Кровь внутрь черепной коробки ударила так, что её встряхнуло сильно, и Анна, подскочив к Штейману, вдруг выписала ему такую пощечину, на какую бы её не хватило ни секунду назад, никогда в принципе.
Ладонь онемела сразу от мириады мелких иголочек, воткнутых в руку, но сил хватило, чтоб Пчёлкина схватилась за очередную рубашку, количество которых себя явно не оправдывало.
Вите почудилось, что ему снесли челюсть. Но, прижав язык тесно к нёбу в борьбе с болью в лице, он сдержался уже в который раз, чтоб не занести над матерью его дочери руку.
Ебейший пульс в ушах диктовал другое.
— Кончай эту канитель, Пчёлкин, — процедила Анна так, словно в ладони у неё был не рукав рубашки, а пара-тройка поводков, на которых держала цепных бультерьеров. — С тебя на сегодня хватит; ты уже много чего наговорил. Начиная от бригадиров и кончая Ксюшей.
Указ заткнуться для Вити оказался увесистее оплеухи; на больную от ударов щёку будто бы пришёлся литр горячей воды, варящий кожу прямо на нём, и Пчёла, как существо с нервными клетками и рефлексами, терпеть боли не стал.

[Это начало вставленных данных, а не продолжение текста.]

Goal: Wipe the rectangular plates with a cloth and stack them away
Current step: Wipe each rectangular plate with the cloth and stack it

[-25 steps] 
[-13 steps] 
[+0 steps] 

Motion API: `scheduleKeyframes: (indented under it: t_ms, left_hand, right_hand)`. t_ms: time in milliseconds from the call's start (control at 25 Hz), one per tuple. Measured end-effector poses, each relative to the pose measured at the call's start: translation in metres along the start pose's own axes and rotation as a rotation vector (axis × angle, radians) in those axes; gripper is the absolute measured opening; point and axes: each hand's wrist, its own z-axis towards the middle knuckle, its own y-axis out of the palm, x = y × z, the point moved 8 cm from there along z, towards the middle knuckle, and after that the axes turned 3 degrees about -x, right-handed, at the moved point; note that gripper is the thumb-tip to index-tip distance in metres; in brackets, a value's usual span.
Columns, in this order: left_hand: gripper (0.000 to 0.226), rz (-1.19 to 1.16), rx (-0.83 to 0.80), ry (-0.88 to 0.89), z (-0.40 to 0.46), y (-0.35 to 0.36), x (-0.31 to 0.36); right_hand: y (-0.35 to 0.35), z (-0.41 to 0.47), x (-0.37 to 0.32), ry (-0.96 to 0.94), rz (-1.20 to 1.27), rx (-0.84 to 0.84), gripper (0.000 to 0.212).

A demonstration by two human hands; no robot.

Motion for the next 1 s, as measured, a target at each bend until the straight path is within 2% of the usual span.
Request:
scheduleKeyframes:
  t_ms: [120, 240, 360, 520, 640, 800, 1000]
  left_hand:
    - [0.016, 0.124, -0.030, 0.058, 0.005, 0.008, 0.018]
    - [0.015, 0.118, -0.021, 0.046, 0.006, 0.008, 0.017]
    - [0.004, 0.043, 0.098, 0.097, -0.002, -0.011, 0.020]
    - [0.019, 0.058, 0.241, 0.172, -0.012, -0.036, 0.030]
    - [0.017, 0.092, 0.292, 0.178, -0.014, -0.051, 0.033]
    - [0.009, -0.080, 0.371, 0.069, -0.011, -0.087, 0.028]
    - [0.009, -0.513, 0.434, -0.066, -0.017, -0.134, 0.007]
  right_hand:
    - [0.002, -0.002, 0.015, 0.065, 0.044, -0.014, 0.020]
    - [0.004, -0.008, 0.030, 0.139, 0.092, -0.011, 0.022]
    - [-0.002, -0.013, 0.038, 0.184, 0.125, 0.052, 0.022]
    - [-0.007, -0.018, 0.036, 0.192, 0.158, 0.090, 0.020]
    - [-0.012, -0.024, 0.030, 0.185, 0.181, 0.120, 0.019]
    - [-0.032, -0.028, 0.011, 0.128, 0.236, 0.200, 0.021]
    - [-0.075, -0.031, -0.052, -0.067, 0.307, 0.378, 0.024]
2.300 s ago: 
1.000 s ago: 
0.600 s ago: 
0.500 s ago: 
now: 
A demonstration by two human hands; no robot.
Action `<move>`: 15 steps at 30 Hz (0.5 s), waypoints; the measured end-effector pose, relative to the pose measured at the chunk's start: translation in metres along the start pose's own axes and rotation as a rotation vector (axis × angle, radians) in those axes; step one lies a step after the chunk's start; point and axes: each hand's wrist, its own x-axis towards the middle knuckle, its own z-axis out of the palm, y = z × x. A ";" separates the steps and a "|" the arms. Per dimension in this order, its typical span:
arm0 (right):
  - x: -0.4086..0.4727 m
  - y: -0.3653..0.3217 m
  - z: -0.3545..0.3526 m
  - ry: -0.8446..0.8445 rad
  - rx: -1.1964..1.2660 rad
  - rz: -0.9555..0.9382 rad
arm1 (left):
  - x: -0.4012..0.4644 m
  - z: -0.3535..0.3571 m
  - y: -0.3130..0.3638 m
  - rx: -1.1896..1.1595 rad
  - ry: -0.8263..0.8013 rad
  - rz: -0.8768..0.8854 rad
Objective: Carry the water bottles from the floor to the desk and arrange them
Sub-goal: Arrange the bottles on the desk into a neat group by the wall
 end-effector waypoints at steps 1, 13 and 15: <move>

Как существо с человеческой — что было равнозначно подлой — натурой, он захотел тогда сделать больно в ответ.
И сделал.
— А чего ты вообще вдруг так вспомнила о нашей дочери, а? — гаркнул он, вырывая к себе рубашку. Анна не далась, только сильно вдруг выступила на её виске вена. — Или думаешь, что рычаг давления нашла? Кому врёшь, дура?! Тебе-то какая разница, что с ней, что со мной там будет?!
— Мне есть разница! — хлёстко в ответ вернула Аня, что задрожали стёкла в рамах, а руки её сильно на себя дёрнули несчастную ткань. Витя тоже не уступил.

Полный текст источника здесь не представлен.